A few comments seem in order.
First, both myself and OCPA are investigating the validity of the survey. We have asked for and received call logs for the surveys, and we are awaiting receipts for the marketing lists employed in the survey. If, it stands to reason, a polling firm were simply fabricating data it seems terribly unlikely that they would pay thousands of dollars for marketing lists. If there has been a fraud, myself, the Goldwater Institute and OCPA were all victims of it.
Regarding the question of “how could anyone have ever believed these results” people should keep an open mind and examine the available evidence.
For the Arizona study, we purchased a poll of both public and private school students. The public results were terrible, but so too were the private school results.
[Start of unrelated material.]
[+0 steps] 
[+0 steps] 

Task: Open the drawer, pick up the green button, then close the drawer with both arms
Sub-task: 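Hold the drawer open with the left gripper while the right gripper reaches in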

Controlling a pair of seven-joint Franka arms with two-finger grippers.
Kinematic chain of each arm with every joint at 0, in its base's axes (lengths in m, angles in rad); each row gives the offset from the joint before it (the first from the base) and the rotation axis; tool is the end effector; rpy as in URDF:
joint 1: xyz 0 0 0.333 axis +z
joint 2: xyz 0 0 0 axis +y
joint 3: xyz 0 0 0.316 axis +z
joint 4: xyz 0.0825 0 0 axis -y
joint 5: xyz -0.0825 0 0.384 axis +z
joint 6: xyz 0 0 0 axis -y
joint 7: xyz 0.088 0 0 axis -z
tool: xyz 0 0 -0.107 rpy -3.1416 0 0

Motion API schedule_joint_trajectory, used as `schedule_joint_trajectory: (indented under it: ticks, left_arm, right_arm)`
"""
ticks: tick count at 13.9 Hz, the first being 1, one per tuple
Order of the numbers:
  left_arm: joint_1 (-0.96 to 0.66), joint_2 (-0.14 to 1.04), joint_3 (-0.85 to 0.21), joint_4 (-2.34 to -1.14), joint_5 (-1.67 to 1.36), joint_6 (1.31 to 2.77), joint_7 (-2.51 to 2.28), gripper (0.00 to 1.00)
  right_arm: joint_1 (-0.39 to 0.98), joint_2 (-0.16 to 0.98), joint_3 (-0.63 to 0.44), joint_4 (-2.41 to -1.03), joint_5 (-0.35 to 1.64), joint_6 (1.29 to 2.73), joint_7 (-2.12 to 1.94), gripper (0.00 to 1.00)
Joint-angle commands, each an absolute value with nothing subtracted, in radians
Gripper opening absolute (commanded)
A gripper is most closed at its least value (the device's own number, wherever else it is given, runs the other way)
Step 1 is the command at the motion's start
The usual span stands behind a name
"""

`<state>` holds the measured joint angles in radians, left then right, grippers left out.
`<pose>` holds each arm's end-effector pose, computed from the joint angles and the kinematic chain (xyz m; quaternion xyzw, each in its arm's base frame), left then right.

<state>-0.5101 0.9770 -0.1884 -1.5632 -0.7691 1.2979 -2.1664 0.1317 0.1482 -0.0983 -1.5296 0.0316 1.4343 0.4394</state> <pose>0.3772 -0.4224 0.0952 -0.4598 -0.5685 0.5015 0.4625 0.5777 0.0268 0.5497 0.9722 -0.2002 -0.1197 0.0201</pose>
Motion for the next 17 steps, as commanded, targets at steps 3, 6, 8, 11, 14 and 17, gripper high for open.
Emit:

If memory serves, 3.5% of the public school students scored six or better and 13.8% of private school students scored six or better. We reported the private results in the study, and essentially characterized them as simultaneously better than the public results and still catastrophic.
If SV were simply manufacturing data, it seems at a minimum odd to make the private school results so terrible.
Second, results from other exams of civic knowledge should be considered. The Intercollegiate Studies Institute has run a series of tests on the civic knowledge of university students. You can look the results of the 2006 study here for both Freshmen and Seniors.
The average score for a freshman at Yale: 69.8%.
Harvard: 67.8%
Princeton: 66%
University of Texas at Austin: 53.8%
University of Michigan: 52.1%
These are all highly to uber selective universities, but strangely enough their students are arriving (and leaving btw-check out the Senior results) profoundly ignorant of American civics. In fact, the Ivy League kids, even the Seniors, score significantly worse than the alleged replication scores (no details provided btw) in Oklahoma, where the kids supposedly got almost 80 percent correct.
Oklahoma high schools > Ivy League. Things that make you go hmmmmmm…
Next, it is worth considering the differences in testing method. The ISI results were given as multiple choice exams. If they ask you to name the first President of the United States, George Washington is jumping up and down right behind the letter “B.” You’ve really had to have been living on another planet not to get that one right.
The Arizona and Oklahoma surveys, however, emulated the methodology of the United States citizenship exams, directly lifting the questions from INS item bank, and employing their open-answer format. When you are asked “who wrote the Declaration of Independence” it is necessary to answer “Jefferson” without the benefit of four names, one of which is “Thomas Jefferson” literally staring you in the face.
In short, we have no reason to believe that the average high school student to be anywhere near as well-informed as the average student at highly selective universities. As it turns out, students at even highly selective universities know embarrassingly little about civics. Moreover the open answer format of the United States Citizenship Exam represents a higher hurdle of knowledge than a multiple choice exam. You are either carrying around the knowledge of how many Supreme Court Justices there are around in your head, or you aren’t. With a multiple choice exam, you’ve got a shot, but with an open answer format…good luck.
So my request to everyone is to stay calm and give us time to run the traps on this. If I got snookered, I’ll own up to it, but the jury is still out.